Data entries
-*-*-

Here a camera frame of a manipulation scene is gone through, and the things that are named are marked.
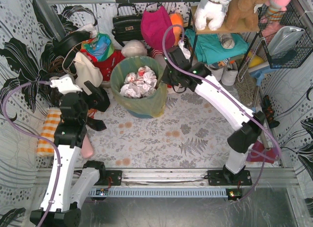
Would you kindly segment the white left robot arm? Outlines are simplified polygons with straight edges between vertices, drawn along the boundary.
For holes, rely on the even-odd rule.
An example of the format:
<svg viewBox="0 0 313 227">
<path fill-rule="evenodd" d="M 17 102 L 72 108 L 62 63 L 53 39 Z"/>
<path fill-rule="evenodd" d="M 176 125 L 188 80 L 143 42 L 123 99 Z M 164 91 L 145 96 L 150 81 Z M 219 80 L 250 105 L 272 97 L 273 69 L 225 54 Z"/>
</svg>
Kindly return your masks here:
<svg viewBox="0 0 313 227">
<path fill-rule="evenodd" d="M 40 208 L 33 210 L 30 221 L 38 227 L 77 227 L 81 208 L 91 188 L 105 178 L 103 162 L 88 161 L 75 184 L 72 178 L 76 159 L 87 134 L 88 105 L 69 77 L 52 80 L 52 88 L 63 94 L 60 102 L 61 122 L 54 134 L 55 162 Z"/>
</svg>

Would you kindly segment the teal trash bin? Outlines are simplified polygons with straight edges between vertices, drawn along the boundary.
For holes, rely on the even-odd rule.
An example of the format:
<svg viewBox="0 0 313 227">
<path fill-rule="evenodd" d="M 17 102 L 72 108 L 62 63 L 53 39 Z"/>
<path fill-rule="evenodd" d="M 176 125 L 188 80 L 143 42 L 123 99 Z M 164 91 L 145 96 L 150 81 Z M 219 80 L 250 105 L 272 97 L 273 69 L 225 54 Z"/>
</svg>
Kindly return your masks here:
<svg viewBox="0 0 313 227">
<path fill-rule="evenodd" d="M 160 117 L 167 99 L 167 85 L 161 82 L 163 72 L 151 57 L 124 59 L 111 73 L 110 85 L 116 101 L 136 117 Z"/>
</svg>

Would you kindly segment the yellow trash bag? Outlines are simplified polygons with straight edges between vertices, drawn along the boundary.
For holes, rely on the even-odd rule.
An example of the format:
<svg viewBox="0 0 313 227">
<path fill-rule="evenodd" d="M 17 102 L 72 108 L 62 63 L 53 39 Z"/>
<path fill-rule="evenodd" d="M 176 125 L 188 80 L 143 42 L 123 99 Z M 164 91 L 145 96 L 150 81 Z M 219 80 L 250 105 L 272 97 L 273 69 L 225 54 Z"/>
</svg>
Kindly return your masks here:
<svg viewBox="0 0 313 227">
<path fill-rule="evenodd" d="M 137 73 L 140 68 L 149 67 L 156 74 L 156 87 L 148 96 L 133 98 L 123 96 L 121 89 L 125 84 L 128 74 Z M 148 56 L 129 57 L 118 63 L 111 74 L 110 85 L 115 100 L 139 118 L 156 118 L 164 114 L 167 99 L 167 85 L 161 82 L 163 75 L 162 66 Z"/>
</svg>

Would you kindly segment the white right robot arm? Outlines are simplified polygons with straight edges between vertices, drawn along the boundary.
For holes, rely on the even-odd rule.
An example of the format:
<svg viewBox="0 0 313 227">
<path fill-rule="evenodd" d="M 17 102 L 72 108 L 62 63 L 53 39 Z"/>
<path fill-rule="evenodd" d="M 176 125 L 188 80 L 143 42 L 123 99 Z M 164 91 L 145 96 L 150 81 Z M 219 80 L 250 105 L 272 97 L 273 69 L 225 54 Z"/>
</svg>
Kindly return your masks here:
<svg viewBox="0 0 313 227">
<path fill-rule="evenodd" d="M 205 176 L 211 186 L 252 185 L 250 172 L 245 169 L 249 150 L 257 142 L 265 121 L 261 112 L 253 112 L 236 100 L 217 81 L 212 71 L 199 62 L 191 64 L 179 47 L 164 52 L 167 67 L 162 81 L 172 87 L 181 85 L 207 100 L 217 109 L 233 128 L 227 139 L 231 150 L 220 170 L 208 171 Z"/>
</svg>

-*-*-

Your copy should hold every record word for word and none of the pictures.

Here a camera frame of a manipulation scene is gone through, and the things that are named are marked.
Would you kindly segment the white left robot arm? Outlines are simplified polygons with straight edges between vertices, drawn along the boundary.
For holes, rely on the even-odd rule.
An example of the format:
<svg viewBox="0 0 313 227">
<path fill-rule="evenodd" d="M 17 102 L 72 108 L 62 63 L 53 39 Z"/>
<path fill-rule="evenodd" d="M 176 125 L 188 80 L 143 42 L 123 99 Z M 164 91 L 145 96 L 150 81 Z M 219 80 L 250 105 L 272 97 L 273 69 L 225 54 Z"/>
</svg>
Kindly return your masks here:
<svg viewBox="0 0 313 227">
<path fill-rule="evenodd" d="M 40 208 L 33 210 L 30 221 L 38 227 L 77 227 L 81 208 L 91 188 L 105 178 L 103 162 L 88 161 L 75 184 L 72 178 L 76 159 L 87 134 L 88 105 L 69 77 L 52 80 L 52 88 L 63 94 L 60 102 L 61 122 L 54 134 L 55 162 Z"/>
</svg>

Would you kindly segment the teal trash bin? Outlines are simplified polygons with straight edges between vertices, drawn along the boundary.
For holes, rely on the even-odd rule.
An example of the format:
<svg viewBox="0 0 313 227">
<path fill-rule="evenodd" d="M 17 102 L 72 108 L 62 63 L 53 39 Z"/>
<path fill-rule="evenodd" d="M 176 125 L 188 80 L 143 42 L 123 99 Z M 164 91 L 145 96 L 150 81 Z M 219 80 L 250 105 L 272 97 L 273 69 L 225 54 Z"/>
</svg>
Kindly return your masks here:
<svg viewBox="0 0 313 227">
<path fill-rule="evenodd" d="M 160 117 L 167 99 L 167 85 L 161 82 L 163 72 L 151 57 L 124 59 L 111 73 L 110 85 L 116 101 L 136 117 Z"/>
</svg>

Would you kindly segment the yellow trash bag? Outlines are simplified polygons with straight edges between vertices, drawn along the boundary.
For holes, rely on the even-odd rule.
An example of the format:
<svg viewBox="0 0 313 227">
<path fill-rule="evenodd" d="M 17 102 L 72 108 L 62 63 L 53 39 Z"/>
<path fill-rule="evenodd" d="M 176 125 L 188 80 L 143 42 L 123 99 Z M 164 91 L 145 96 L 150 81 Z M 219 80 L 250 105 L 272 97 L 273 69 L 225 54 Z"/>
</svg>
Kindly return your masks here:
<svg viewBox="0 0 313 227">
<path fill-rule="evenodd" d="M 137 73 L 140 68 L 149 67 L 156 74 L 156 87 L 148 96 L 133 98 L 123 96 L 121 89 L 125 84 L 128 74 Z M 148 56 L 129 57 L 118 63 L 111 74 L 110 85 L 115 100 L 139 118 L 156 118 L 164 114 L 167 99 L 167 85 L 161 82 L 163 75 L 162 66 Z"/>
</svg>

Would you kindly segment the white right robot arm? Outlines are simplified polygons with straight edges between vertices, drawn along the boundary.
For holes, rely on the even-odd rule.
An example of the format:
<svg viewBox="0 0 313 227">
<path fill-rule="evenodd" d="M 17 102 L 72 108 L 62 63 L 53 39 Z"/>
<path fill-rule="evenodd" d="M 176 125 L 188 80 L 143 42 L 123 99 Z M 164 91 L 145 96 L 150 81 Z M 219 80 L 250 105 L 272 97 L 273 69 L 225 54 Z"/>
</svg>
Kindly return your masks here:
<svg viewBox="0 0 313 227">
<path fill-rule="evenodd" d="M 205 176 L 211 186 L 252 185 L 250 172 L 245 169 L 249 150 L 257 142 L 265 121 L 261 112 L 253 112 L 236 100 L 217 81 L 212 71 L 199 62 L 191 64 L 179 47 L 164 52 L 167 67 L 162 81 L 172 87 L 181 85 L 207 100 L 217 109 L 233 128 L 227 139 L 231 150 L 220 170 L 208 171 Z"/>
</svg>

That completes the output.